_Exercise_. Every picture should be left out, but the lines below must be repeated exactly.

_Given records_.
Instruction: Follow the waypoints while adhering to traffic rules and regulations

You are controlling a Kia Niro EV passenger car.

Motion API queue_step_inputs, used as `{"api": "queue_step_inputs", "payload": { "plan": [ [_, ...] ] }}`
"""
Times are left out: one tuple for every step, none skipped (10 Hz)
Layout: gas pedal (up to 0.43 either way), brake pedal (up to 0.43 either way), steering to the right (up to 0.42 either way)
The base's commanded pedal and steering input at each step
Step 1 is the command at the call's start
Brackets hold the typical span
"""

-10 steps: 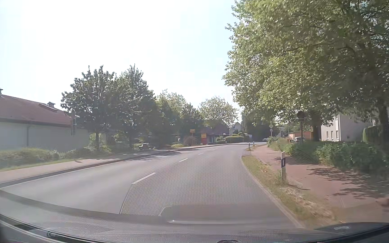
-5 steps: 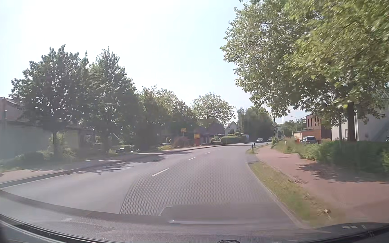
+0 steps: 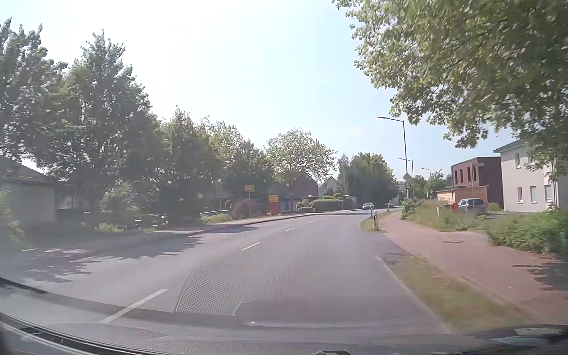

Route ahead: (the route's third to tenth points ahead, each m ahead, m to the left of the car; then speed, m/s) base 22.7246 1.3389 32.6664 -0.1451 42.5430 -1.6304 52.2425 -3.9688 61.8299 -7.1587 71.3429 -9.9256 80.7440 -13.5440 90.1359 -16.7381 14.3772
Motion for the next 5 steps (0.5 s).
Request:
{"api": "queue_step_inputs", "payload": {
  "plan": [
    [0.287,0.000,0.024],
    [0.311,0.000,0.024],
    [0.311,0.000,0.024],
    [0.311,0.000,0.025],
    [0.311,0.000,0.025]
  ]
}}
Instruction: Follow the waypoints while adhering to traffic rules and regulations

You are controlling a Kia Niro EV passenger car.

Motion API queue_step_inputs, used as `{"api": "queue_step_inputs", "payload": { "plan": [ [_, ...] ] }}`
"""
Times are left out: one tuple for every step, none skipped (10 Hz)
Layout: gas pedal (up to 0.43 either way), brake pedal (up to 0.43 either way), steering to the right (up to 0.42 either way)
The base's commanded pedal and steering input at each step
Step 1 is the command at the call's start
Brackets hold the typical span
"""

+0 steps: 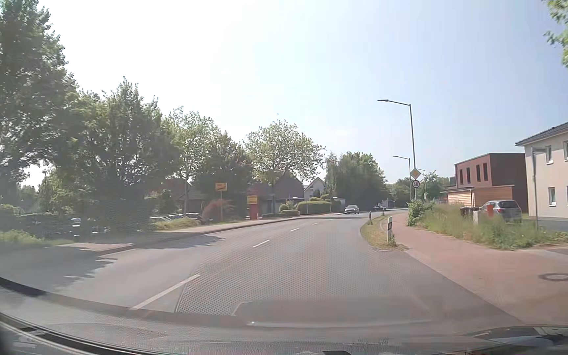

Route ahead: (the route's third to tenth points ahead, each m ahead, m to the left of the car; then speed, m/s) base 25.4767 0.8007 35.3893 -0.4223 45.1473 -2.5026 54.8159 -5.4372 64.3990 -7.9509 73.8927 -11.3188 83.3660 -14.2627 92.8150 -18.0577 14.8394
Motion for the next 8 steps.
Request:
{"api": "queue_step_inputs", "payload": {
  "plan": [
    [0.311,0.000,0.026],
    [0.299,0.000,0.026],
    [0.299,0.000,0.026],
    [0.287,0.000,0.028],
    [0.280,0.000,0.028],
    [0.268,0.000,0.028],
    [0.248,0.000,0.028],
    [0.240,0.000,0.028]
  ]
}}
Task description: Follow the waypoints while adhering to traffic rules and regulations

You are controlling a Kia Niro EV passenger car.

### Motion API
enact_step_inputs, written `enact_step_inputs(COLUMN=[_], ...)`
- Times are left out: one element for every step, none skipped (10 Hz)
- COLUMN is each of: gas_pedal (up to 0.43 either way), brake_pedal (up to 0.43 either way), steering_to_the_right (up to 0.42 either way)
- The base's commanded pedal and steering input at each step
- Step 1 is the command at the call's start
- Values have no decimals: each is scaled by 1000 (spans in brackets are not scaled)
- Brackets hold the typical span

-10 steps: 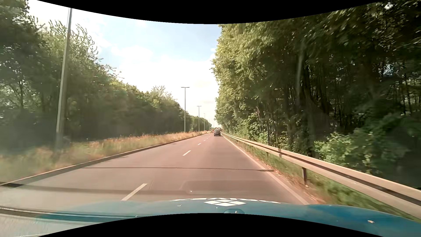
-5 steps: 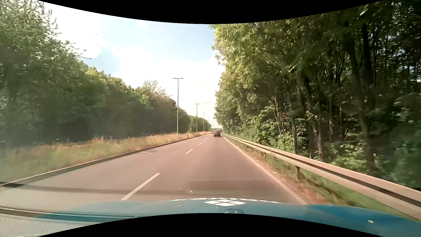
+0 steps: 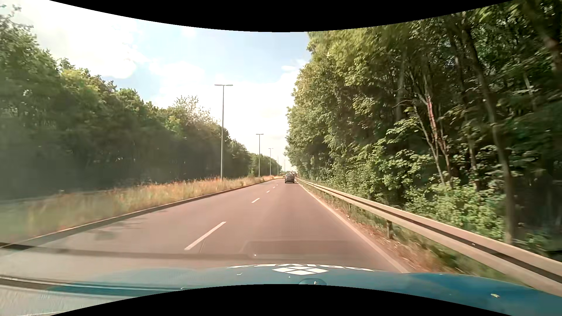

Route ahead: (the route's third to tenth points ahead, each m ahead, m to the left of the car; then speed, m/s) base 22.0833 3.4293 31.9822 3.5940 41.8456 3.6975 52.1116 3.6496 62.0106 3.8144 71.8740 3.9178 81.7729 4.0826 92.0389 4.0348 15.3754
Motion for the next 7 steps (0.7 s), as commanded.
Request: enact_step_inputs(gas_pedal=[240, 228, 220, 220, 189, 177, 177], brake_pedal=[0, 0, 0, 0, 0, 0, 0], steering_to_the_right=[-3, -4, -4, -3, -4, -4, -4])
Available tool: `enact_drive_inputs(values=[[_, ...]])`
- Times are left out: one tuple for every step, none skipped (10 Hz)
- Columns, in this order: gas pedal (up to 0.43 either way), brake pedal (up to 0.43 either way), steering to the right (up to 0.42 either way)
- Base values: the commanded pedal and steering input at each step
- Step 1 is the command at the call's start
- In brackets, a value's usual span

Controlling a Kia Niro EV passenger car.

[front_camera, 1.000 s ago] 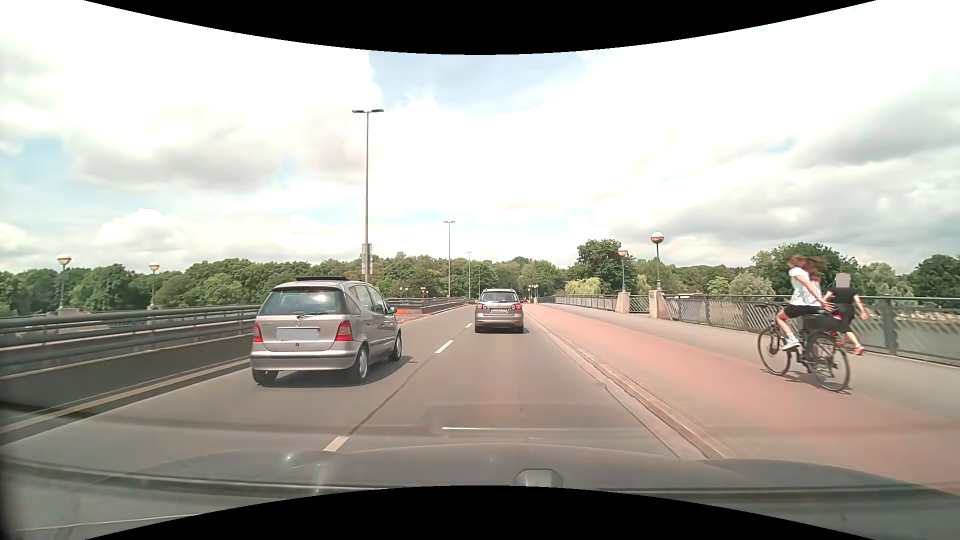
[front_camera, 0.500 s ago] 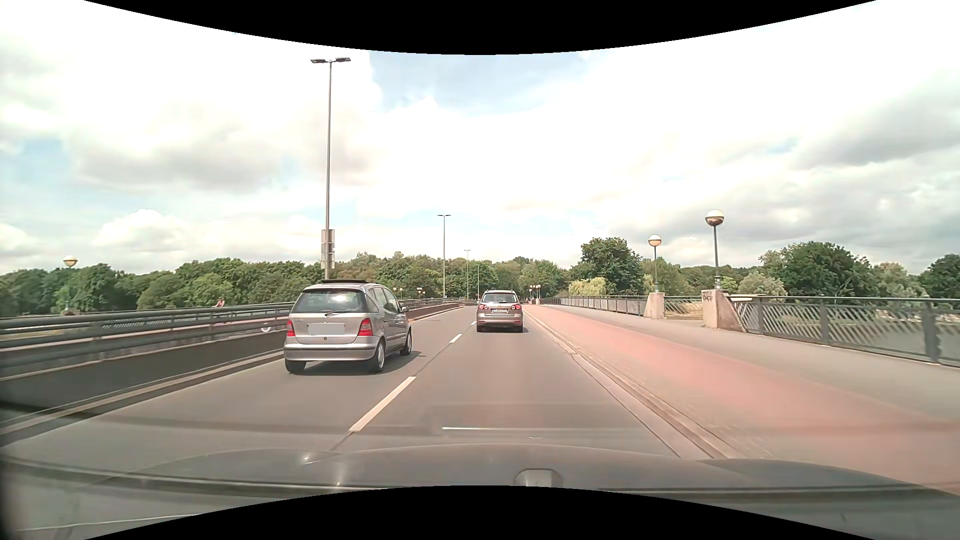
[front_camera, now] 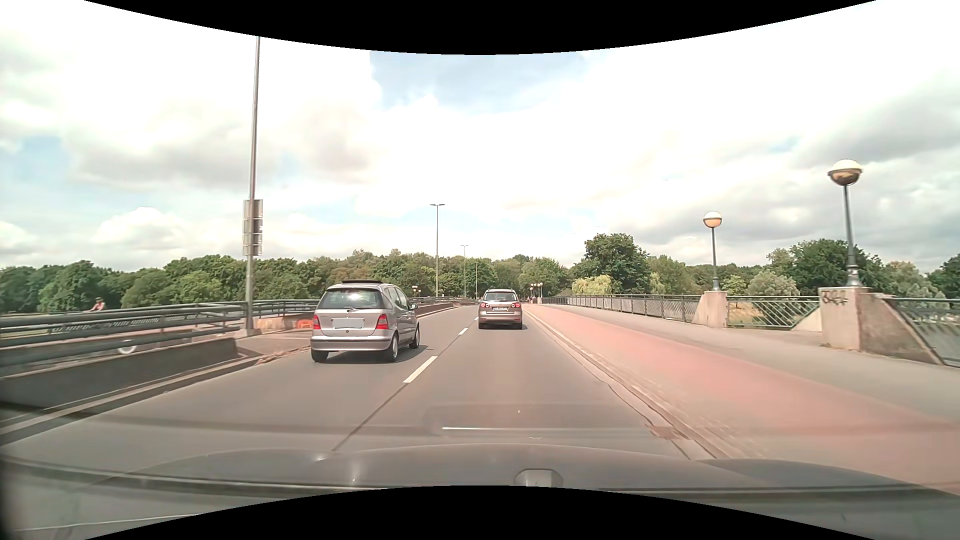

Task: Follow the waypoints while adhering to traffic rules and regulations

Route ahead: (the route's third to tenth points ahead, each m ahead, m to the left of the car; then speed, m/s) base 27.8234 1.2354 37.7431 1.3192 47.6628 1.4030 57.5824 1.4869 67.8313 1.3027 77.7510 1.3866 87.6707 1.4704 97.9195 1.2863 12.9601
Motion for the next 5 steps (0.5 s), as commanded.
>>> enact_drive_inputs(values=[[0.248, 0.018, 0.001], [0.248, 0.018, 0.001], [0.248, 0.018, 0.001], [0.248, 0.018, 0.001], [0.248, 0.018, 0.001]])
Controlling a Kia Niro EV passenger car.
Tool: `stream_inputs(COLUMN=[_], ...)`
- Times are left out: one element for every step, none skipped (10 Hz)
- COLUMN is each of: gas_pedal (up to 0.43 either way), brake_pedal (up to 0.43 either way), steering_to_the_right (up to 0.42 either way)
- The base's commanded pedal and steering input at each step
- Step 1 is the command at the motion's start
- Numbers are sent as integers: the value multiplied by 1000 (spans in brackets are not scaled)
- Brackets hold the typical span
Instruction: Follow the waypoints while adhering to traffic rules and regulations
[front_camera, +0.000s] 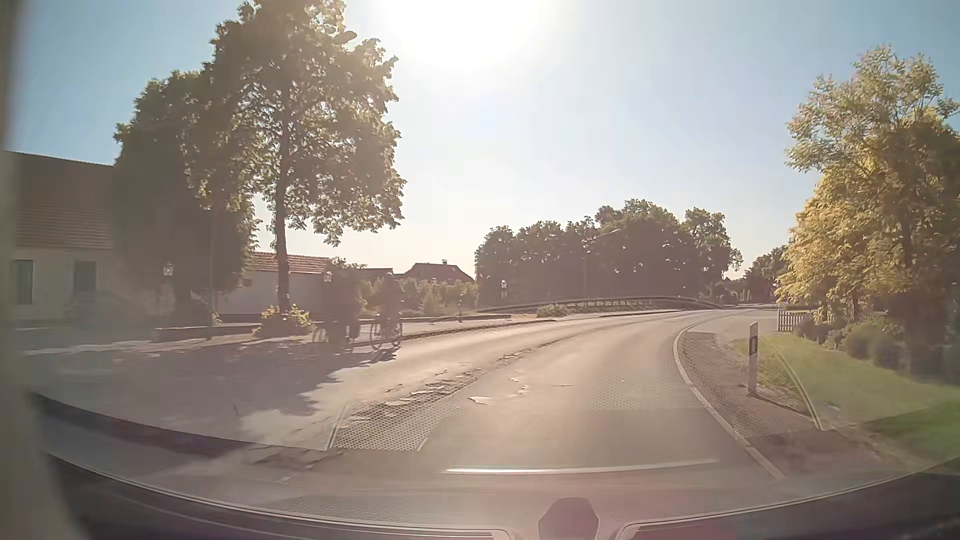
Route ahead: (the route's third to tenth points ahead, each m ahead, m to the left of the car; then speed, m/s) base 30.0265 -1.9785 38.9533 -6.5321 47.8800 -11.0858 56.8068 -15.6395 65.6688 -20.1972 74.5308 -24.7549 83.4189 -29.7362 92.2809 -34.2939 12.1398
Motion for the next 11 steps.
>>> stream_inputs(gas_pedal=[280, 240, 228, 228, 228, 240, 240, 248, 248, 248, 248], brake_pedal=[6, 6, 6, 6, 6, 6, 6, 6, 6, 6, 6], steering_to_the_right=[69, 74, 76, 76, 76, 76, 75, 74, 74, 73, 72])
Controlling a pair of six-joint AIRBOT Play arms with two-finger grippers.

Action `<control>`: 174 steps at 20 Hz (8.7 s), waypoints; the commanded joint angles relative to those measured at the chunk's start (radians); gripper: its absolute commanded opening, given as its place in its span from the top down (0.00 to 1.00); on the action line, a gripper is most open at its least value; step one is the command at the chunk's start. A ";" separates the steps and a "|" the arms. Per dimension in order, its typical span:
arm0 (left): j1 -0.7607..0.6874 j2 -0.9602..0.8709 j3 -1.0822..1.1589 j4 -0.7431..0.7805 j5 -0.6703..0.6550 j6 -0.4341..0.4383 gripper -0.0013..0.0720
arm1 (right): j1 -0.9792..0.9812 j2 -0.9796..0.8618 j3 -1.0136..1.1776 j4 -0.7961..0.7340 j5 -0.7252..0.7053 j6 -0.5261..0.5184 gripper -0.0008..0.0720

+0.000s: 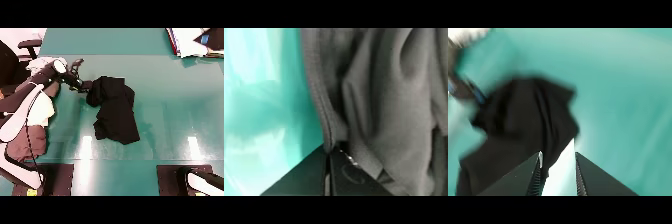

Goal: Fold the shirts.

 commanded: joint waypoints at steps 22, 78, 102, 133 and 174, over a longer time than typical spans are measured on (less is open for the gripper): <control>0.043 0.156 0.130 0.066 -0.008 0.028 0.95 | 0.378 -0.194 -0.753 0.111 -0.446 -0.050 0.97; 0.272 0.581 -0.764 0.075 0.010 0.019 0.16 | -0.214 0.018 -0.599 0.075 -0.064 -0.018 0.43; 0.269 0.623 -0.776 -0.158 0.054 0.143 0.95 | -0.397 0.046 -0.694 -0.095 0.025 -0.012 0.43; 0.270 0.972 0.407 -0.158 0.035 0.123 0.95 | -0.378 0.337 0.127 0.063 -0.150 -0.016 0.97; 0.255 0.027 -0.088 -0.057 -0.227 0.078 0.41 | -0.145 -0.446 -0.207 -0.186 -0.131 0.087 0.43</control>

_Finished task_.
Instruction: Follow the waypoints while adhering to traffic rules and regulations

You are controlling a Kia Niro EV passenger car.

Motion API queue_step_inputs, used as `{"api": "queue_step_inputs", "payload": { "plan": [ [_, ...] ] }}`
"""
Times are left out: one tuple for every step, none skipped (10 Hz)
Layout: gas pedal (up to 0.43 either way), brake pedal (up to 0.43 either way), steering to the right (up to 0.42 either way)
The base's commanded pedal and steering input at each step
Step 1 is the command at the call's start
Brackets hold the typical span
"""

-10 steps: 
-5 steps: 
+0 steps: 

Route ahead: (the route's third to tenth points ahead, each m ahead, m to the left of the car; then speed, m/s) base 22.7246 1.3389 32.6664 -0.1451 42.5430 -1.6304 52.2425 -3.9688 61.8299 -7.1587 71.3429 -9.9256 80.7440 -13.5440 90.1359 -16.7381 14.3772
Motion for the next 5 steps (0.5 s).
Request:
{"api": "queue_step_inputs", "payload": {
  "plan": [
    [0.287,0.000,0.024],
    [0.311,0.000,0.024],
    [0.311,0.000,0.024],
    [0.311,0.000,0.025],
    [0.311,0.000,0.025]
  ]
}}
Instruction: Follow the waypoints while adhering to traffic rules and regulations

You are controlling a Kia Niro EV passenger car.

Motion API queue_step_inputs, used as `{"api": "queue_step_inputs", "payload": { "plan": [ [_, ...] ] }}`
"""
Times are left out: one tuple for every step, none skipped (10 Hz)
Layout: gas pedal (up to 0.43 either way), brake pedal (up to 0.43 either way), steering to the right (up to 0.42 either way)
The base's commanded pedal and steering input at each step
Step 1 is the command at the call's start
Brackets hold the typical span
"""

+0 steps: 

Route ahead: (the route's third to tenth points ahead, each m ahead, m to the left of the car; then speed, m/s) base 25.4767 0.8007 35.3893 -0.4223 45.1473 -2.5026 54.8159 -5.4372 64.3990 -7.9509 73.8927 -11.3188 83.3660 -14.2627 92.8150 -18.0577 14.8394
Motion for the next 8 steps.
Request:
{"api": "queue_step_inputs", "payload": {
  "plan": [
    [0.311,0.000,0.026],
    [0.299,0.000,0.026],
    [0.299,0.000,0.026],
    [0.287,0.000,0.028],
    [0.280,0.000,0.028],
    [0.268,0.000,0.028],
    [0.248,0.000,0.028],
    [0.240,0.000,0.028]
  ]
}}
Task description: Follow the waypoints while adhering to traffic rules and regulations

You are controlling a Kia Niro EV passenger car.

### Motion API
enact_step_inputs, written `enact_step_inputs(COLUMN=[_], ...)`
- Times are left out: one element for every step, none skipped (10 Hz)
- COLUMN is each of: gas_pedal (up to 0.43 either way), brake_pedal (up to 0.43 either way), steering_to_the_right (up to 0.42 either way)
- The base's commanded pedal and steering input at each step
- Step 1 is the command at the call's start
- Values have no decimals: each is scaled by 1000 (spans in brackets are not scaled)
- Brackets hold the typical span

-10 steps: 
-5 steps: 
+0 steps: 

Route ahead: (the route's third to tenth points ahead, each m ahead, m to the left of the car; then speed, m/s) base 22.0833 3.4293 31.9822 3.5940 41.8456 3.6975 52.1116 3.6496 62.0106 3.8144 71.8740 3.9178 81.7729 4.0826 92.0389 4.0348 15.3754
Motion for the next 7 steps (0.7 s), as commanded.
Request: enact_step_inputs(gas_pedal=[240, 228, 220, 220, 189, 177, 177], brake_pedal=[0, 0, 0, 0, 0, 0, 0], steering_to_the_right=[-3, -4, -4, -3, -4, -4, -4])
Available tool: `enact_drive_inputs(values=[[_, ...]])`
- Times are left out: one tuple for every step, none skipped (10 Hz)
- Columns, in this order: gas pedal (up to 0.43 either way), brake pedal (up to 0.43 either way), steering to the right (up to 0.42 either way)
- Base values: the commanded pedal and steering input at each step
- Step 1 is the command at the call's start
- In brackets, a value's usual span

Controlling a Kia Niro EV passenger car.

[front_camera, 1.000 s ago] 
[front_camera, 0.500 s ago] 
[front_camera, now] 

Task: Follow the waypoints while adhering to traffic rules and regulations

Route ahead: (the route's third to tenth points ahead, each m ahead, m to the left of the car; then speed, m/s) base 27.8234 1.2354 37.7431 1.3192 47.6628 1.4030 57.5824 1.4869 67.8313 1.3027 77.7510 1.3866 87.6707 1.4704 97.9195 1.2863 12.9601
Motion for the next 5 steps (0.5 s), as commanded.
>>> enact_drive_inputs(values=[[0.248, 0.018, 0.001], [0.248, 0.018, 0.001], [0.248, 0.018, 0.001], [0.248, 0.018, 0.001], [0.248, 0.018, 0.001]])
Controlling a Kia Niro EV passenger car.
Tool: `stream_inputs(COLUMN=[_], ...)`
- Times are left out: one element for every step, none skipped (10 Hz)
- COLUMN is each of: gas_pedal (up to 0.43 either way), brake_pedal (up to 0.43 either way), steering_to_the_right (up to 0.42 either way)
- The base's commanded pedal and steering input at each step
- Step 1 is the command at the motion's start
- Numbers are sent as integers: the value multiplied by 1000 (spans in brackets are not scaled)
- Brackets hold the typical span
Instruction: Follow the waypoints while adhering to traffic rules and regulations
[front_camera, +0.000s] 
Route ahead: (the route's third to tenth points ahead, each m ahead, m to the left of the car; then speed, m/s) base 30.0265 -1.9785 38.9533 -6.5321 47.8800 -11.0858 56.8068 -15.6395 65.6688 -20.1972 74.5308 -24.7549 83.4189 -29.7362 92.2809 -34.2939 12.1398
Motion for the next 11 steps.
>>> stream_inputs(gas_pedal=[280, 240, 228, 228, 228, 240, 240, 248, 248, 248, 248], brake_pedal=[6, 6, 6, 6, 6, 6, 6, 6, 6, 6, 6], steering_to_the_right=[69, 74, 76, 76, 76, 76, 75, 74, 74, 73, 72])
Controlling a pair of six-joint AIRBOT Play arms with two-finger grippers.

Action `<control>`: 174 steps at 20 Hz (8.7 s), waypoints; the commanded joint angles relative to those measured at the chunk's start (radians); gripper: its absolute commanded opening, given as its place in its span from the top down (0.00 to 1.00); on the action line, a gripper is most open at its least value; step one is the command at the chunk's start. A ";" separates the steps and a "|" the arms. Per dimension in order, its typical span:
arm0 (left): j1 -0.7607..0.6874 j2 -0.9602..0.8709 j3 -1.0822..1.1589 j4 -0.7431..0.7805 j5 -0.6703..0.6550 j6 -0.4341..0.4383 gripper -0.0013..0.0720
arm1 (right): j1 -0.9792..0.9812 j2 -0.9796..0.8618 j3 -1.0136..1.1776 j4 -0.7961..0.7340 j5 -0.7252..0.7053 j6 -0.5261..0.5184 gripper -0.0008..0.0720

+0.000s: 

Goal: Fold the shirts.

 commanded: joint waypoints at steps 22, 78, 102, 133 and 174, over a longer time than typical spans are measured on (less is open for the gripper): <control>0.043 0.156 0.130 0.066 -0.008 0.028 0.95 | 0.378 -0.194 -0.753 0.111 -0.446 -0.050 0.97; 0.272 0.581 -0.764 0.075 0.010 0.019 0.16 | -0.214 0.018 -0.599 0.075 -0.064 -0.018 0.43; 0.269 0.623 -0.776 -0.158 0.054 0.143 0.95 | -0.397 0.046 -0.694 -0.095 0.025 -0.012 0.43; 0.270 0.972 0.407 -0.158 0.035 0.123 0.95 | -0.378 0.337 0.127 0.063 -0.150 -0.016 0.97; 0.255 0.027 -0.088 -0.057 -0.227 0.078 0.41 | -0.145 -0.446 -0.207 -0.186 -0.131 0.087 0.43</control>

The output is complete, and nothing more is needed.